Devin came home early from football, we sat down with our notes & made a promise that we would not get our hopes up again.  (But who I am kidding, I was ready to finally press "checkout" on my Amazon order full of baby stuff.  Not getting hopes up & Abigail just don't mix).  We called Lauren and she answered on the first ring.  This conversation just flowed from the start.  We all just "talked." We didn't feel like we were being interviewed, yet she did ask plenty of questions.  She knew our ten page Dear Birthmother letter like the back of her hand.  She loved that our families were so close by, that we were involved in our church & that we were teachers who had the summers off to spend with this baby.  My Hopes Meter was raising again.  I didn't want to look at Devin in the eyes.  He knew the promise was broken.  Talking to Lauren was like talking to an old friend.  Nothing awkward or uncomfortable like with Kara.   We spoke with the birthfather, *Matt, as well.  He was quiet, but did ask a few questions.  Lauren shared that when she had made the decision to place her baby, she invited her friends over to go through the Dear Birthmother letters with her.  They highlighted things they liked in each packet.  My heart fluttered.  Her friends.  Her people.  That is exactly what I would have done!  The phone call came to an end and I didn't want it to.  Did we tell her everything?  Did we share that I planned to make all of my own baby food and that Devin would be a hands-on-play on the floor-type of dad?  Did she know how much we would love this baby?!

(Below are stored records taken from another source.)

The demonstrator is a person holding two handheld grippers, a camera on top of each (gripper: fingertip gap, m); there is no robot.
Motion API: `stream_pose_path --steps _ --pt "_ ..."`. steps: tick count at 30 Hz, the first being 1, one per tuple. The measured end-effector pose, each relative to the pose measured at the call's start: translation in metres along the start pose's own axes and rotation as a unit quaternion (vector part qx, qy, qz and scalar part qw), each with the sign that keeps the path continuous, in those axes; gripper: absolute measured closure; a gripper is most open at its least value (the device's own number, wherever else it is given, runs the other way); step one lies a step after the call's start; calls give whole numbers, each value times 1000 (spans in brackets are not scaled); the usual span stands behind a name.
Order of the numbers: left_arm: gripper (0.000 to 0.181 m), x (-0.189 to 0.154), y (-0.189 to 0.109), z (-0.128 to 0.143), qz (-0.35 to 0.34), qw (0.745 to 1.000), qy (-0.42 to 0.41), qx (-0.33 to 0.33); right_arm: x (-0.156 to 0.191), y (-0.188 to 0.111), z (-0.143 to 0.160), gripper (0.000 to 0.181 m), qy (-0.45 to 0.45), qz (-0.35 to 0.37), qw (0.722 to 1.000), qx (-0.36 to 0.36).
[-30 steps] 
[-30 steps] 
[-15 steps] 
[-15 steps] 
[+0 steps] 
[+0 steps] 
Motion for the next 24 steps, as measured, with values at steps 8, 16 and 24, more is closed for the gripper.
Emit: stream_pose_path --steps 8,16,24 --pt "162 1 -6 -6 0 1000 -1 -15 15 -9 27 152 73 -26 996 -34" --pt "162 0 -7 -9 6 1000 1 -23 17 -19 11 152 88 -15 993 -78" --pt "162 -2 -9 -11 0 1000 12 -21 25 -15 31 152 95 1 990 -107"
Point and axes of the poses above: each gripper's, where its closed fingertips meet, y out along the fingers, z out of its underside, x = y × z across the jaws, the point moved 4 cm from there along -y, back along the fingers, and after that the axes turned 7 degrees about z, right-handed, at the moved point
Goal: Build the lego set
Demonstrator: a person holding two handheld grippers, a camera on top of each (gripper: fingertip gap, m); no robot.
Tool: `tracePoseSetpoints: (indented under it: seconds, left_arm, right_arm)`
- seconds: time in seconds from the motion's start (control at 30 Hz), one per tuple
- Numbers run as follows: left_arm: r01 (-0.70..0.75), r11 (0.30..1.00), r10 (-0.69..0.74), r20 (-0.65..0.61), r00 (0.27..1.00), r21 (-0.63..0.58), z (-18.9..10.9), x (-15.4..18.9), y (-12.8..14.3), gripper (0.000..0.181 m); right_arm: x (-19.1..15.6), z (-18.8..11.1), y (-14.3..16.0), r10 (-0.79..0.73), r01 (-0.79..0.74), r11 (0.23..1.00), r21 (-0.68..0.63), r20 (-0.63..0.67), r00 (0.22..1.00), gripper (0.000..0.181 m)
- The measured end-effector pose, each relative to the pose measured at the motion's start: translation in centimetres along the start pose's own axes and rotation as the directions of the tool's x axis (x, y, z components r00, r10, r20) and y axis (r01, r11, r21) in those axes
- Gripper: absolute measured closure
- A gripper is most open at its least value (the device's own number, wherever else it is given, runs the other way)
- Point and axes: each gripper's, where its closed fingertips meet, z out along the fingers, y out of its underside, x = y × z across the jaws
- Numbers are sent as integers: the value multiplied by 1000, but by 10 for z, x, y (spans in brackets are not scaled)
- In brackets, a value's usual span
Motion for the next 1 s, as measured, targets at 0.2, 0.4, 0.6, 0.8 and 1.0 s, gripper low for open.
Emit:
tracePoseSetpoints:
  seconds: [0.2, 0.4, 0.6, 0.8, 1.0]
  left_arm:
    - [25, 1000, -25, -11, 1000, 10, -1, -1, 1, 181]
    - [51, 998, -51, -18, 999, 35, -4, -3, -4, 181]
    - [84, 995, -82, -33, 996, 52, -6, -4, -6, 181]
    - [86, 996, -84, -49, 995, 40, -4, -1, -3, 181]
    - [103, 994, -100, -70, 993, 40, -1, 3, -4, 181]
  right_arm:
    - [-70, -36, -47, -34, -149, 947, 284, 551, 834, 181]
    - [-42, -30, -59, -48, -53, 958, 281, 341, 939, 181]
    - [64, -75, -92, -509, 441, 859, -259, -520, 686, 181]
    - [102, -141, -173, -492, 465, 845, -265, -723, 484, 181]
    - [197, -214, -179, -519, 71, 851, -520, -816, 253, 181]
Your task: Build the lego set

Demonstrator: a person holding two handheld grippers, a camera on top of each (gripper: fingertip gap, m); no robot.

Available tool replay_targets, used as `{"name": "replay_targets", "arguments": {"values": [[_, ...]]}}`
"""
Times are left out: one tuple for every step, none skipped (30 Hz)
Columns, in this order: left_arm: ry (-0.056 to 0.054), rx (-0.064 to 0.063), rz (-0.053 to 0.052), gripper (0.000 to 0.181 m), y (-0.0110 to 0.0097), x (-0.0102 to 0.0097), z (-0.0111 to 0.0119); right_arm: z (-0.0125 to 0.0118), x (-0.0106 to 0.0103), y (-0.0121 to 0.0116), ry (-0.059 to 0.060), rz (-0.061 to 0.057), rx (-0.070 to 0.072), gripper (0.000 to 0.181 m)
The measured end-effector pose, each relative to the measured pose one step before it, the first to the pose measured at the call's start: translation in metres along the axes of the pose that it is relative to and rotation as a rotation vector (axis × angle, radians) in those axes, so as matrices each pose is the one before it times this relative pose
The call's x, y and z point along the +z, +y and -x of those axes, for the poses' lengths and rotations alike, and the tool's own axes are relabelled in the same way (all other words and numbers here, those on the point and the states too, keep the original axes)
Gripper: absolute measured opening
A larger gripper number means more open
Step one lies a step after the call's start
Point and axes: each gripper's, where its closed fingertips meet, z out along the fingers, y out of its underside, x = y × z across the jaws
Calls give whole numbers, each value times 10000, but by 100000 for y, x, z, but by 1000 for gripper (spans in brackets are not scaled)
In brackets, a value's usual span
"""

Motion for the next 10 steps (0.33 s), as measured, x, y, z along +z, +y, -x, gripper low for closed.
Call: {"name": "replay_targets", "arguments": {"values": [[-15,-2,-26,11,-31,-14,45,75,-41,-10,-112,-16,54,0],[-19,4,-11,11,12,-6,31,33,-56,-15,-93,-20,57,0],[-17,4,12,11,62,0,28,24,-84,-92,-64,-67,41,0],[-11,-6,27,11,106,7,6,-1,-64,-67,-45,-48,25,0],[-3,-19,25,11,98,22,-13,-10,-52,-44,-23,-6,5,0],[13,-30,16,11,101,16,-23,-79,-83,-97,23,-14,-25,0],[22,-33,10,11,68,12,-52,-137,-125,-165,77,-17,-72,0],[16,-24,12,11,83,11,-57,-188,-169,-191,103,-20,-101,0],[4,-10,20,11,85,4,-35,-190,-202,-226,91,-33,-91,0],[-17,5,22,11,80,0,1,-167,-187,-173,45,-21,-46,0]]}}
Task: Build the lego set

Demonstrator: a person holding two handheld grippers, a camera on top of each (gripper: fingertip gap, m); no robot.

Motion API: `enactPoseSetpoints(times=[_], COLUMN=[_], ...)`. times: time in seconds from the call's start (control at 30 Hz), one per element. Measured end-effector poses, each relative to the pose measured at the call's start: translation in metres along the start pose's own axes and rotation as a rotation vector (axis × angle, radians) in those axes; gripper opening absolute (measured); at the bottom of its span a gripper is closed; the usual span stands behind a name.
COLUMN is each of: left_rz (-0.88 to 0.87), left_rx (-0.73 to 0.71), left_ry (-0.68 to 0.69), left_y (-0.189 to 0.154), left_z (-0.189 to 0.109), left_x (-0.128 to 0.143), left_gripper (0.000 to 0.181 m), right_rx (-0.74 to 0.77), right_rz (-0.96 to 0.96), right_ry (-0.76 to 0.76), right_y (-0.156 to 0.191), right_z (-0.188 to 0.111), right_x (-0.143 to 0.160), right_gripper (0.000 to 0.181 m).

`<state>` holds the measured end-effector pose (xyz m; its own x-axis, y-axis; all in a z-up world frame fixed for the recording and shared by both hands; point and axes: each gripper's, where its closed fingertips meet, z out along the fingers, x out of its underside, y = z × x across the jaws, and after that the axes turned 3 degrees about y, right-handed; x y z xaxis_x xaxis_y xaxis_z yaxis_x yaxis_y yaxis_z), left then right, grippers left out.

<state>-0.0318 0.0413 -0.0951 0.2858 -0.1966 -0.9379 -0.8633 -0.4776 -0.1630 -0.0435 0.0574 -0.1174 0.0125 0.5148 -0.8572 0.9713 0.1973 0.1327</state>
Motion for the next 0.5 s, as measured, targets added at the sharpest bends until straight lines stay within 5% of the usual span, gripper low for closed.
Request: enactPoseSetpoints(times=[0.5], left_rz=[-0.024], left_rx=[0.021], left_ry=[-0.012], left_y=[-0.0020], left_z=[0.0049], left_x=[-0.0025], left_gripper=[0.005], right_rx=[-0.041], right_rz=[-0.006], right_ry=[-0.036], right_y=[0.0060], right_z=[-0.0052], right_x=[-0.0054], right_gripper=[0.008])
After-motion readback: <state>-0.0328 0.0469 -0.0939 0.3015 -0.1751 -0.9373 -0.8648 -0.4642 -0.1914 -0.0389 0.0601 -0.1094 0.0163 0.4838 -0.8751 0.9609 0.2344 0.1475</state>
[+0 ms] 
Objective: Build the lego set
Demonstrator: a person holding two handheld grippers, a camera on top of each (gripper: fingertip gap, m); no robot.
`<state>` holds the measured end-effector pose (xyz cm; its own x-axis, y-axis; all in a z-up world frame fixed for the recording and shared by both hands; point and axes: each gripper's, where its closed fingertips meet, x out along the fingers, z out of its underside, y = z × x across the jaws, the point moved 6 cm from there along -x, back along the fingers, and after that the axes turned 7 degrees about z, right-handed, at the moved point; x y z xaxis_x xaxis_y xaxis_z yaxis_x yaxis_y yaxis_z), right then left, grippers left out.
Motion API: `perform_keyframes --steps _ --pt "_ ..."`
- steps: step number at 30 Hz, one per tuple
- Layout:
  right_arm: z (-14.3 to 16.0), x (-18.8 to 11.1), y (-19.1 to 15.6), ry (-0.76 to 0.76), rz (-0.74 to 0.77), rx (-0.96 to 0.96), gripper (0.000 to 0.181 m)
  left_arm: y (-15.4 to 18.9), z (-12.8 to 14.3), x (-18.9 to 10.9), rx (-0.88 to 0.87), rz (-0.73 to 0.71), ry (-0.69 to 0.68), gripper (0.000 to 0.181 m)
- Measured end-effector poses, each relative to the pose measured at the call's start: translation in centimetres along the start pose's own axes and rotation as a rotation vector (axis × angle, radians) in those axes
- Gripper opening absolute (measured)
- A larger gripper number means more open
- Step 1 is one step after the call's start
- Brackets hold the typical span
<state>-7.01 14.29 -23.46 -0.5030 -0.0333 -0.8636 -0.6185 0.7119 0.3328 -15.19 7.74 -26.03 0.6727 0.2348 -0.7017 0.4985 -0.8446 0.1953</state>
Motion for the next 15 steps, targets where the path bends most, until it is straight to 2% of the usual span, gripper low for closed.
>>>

The conversation ended similar to Kara's.  Lauren needed to time to think and would be letting Kirsh know of her decision very soon.  We thanked her and Matt & said goodbye.

The following morning was June 25th.  Devin was downtown for a training and I was home worrying watching tv.  I wanted to know the outcome SO bad.  But then again, I didn't.  I couldn't handle any more bad news.  A basket case is putting it nicely.  I was literally sitting on the couch staring at the wall when Kirsh called.  No news.  They wanted to see how the conversation with Lauren went and what we thought of her (in order for a match to be set, the adoptive parents have to be comfortable with the birthparents as well).  While we were talking, an email from Lauren came through to Kirsh.  She said she would like to talk to us again tonight and had some additional questions.  Where was my paper bag when I needed it?!  Devin came home from the training, we got out all of our supplies & called.  Lauren answered and we had small talk for a few minutes.  I could tell she was nervous.  Was she going to tell us over the phone that she had picked someone else?  While a polite way to do it, I didn't know how much more I could take.

Then she said quietly, "Do you have plans this weekend?  Because I would really like to meet the parents of my baby." 

Total silence.  I looked at Devin & saw that he was crying.  I felt like I was in The Twilight Zone.  The man doesn't cry.  No one spoke for a solid 10 seconds.  I'm not even sure which one of us said something first, but something came out indicating to Lauren that YES!  We would be this baby's parents!  YES, YES, YES!

That night two years ago will never be forgotten.  And so started a relationship with Dane's birthparents that is very special to us.  We met them the following weekend, were invited to doctor's appointments, & were there for the birth of our precious boy.

I wish I could go back and tell myself two years ago that everything will be ok.  To ditch the paper bag.  Just fall asleep.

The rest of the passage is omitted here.